Week In Review
This week the Federal Reserve Open Market Committee (FOMC) released the minutes from its September meeting. The minutes show the Fed anticipates that further gradual rate increases would most likely be consistent with a sustained economic expansion, strong labor market, and inflation near its 2% target. The minutes also detailed a discussion of the potential to raise rates beyond the neutral rate and into a more restrictive state. A few participants stated that a modestly restrictive policy may be necessary to reduce the risk of inflation exceeding its target levels. However, a couple of members indicated that they would oppose a restrictive policy without clear signs of an overheating economy and rising inflation.
Although the tone was slightly more hawkish, there was nothing unexpected in the minutes. The committee seeks to continue the path of gradual rate increases, and the Fed remains on track for another rate hike by the end of the year.
Retail sales rose 0.1% in September, considerably below consensus expectations of 0.6%.
Taken at face value, the September retail sales report points to a weaker consumer, signaling the potential end of the boost from tax cuts. However, the data is a little bit jumbled, as it is difficult to tell just how much of an effect Hurricane Florence had on sales. Nevertheless, continued weak reports could lead to a pause in tightening if the Fed starts to more heavily focus on economic data when making rate decisions.
The U.S. government deficit rose 17% in FY 2018 from $666 billion to $779 billion. Outlays were up 3.2%, while receipts rose just 0.4%.
The strong economy did lead to higher tax revenue, with increased revenue from personal income taxes more than offsetting reductions in corporate taxes. This year’s higher deficits were primarily the result of increased spending, and unless the government can get serious about spending reforms, deficits are likely to continue to rise. One budget item, interest, is almost sure to rise, as the refinancing of maturing debt will occur in today’s higher rate environment.
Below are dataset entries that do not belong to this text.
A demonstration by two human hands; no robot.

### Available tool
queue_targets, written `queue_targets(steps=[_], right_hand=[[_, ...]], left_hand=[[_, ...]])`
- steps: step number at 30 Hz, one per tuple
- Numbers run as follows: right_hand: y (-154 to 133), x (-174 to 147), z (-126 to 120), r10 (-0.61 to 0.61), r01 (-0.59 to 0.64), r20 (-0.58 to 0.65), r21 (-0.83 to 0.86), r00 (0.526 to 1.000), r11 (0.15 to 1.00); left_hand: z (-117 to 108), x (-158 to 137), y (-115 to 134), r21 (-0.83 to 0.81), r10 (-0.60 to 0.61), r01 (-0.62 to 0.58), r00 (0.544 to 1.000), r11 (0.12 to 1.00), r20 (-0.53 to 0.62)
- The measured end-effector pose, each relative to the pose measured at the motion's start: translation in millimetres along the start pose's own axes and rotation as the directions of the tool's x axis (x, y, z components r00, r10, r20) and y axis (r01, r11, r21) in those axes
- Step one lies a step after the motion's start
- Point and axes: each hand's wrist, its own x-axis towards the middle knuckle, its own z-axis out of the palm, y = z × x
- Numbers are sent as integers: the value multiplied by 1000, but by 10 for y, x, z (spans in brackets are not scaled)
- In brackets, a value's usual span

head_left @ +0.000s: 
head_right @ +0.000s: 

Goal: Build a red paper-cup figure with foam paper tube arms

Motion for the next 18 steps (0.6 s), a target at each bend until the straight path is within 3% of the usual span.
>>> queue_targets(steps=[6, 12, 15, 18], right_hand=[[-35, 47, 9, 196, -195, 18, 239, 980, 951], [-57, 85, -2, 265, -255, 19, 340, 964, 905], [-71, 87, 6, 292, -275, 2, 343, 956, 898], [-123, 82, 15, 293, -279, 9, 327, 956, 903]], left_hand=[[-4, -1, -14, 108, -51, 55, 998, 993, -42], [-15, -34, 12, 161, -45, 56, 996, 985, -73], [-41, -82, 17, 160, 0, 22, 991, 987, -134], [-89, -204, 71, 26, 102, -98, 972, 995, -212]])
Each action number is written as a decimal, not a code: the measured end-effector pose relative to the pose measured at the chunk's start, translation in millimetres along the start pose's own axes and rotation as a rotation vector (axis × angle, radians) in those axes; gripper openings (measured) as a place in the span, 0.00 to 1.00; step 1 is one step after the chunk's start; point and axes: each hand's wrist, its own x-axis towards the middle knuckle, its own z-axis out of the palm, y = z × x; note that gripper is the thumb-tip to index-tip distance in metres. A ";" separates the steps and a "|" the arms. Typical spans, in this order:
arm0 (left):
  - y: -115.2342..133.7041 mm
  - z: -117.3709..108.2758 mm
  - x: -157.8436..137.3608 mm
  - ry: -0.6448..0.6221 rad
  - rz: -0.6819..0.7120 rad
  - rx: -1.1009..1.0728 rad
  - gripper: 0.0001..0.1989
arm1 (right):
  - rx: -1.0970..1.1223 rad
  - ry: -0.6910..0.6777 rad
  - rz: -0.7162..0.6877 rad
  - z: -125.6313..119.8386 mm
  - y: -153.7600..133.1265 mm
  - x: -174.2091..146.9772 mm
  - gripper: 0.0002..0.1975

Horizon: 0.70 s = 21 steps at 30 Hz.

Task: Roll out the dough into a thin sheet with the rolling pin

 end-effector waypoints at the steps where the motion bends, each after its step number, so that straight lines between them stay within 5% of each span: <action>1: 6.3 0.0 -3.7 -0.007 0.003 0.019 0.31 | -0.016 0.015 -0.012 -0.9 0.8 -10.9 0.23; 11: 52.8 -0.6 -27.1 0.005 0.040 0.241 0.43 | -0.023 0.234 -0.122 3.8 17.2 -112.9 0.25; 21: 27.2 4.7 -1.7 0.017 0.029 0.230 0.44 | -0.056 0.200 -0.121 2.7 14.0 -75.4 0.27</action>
California voters will decide in November whether or not to authorize the sale of $16.4 billion of state bonds. According to Bloomberg, this marks the largest amount of debt on the ballot since 2006 when $42 billion of bond measures were approved. The bond issues in four different propositions would be used for housing, water projects, and children’s hospitals.
According to the California Treasurer’s office, California already has the legal authorization to issue debt. However, state leaders have chosen to issue only a fraction of what is authorized. In recent years, California has taken steps to improve its fiscal health as the state recovered from the recession.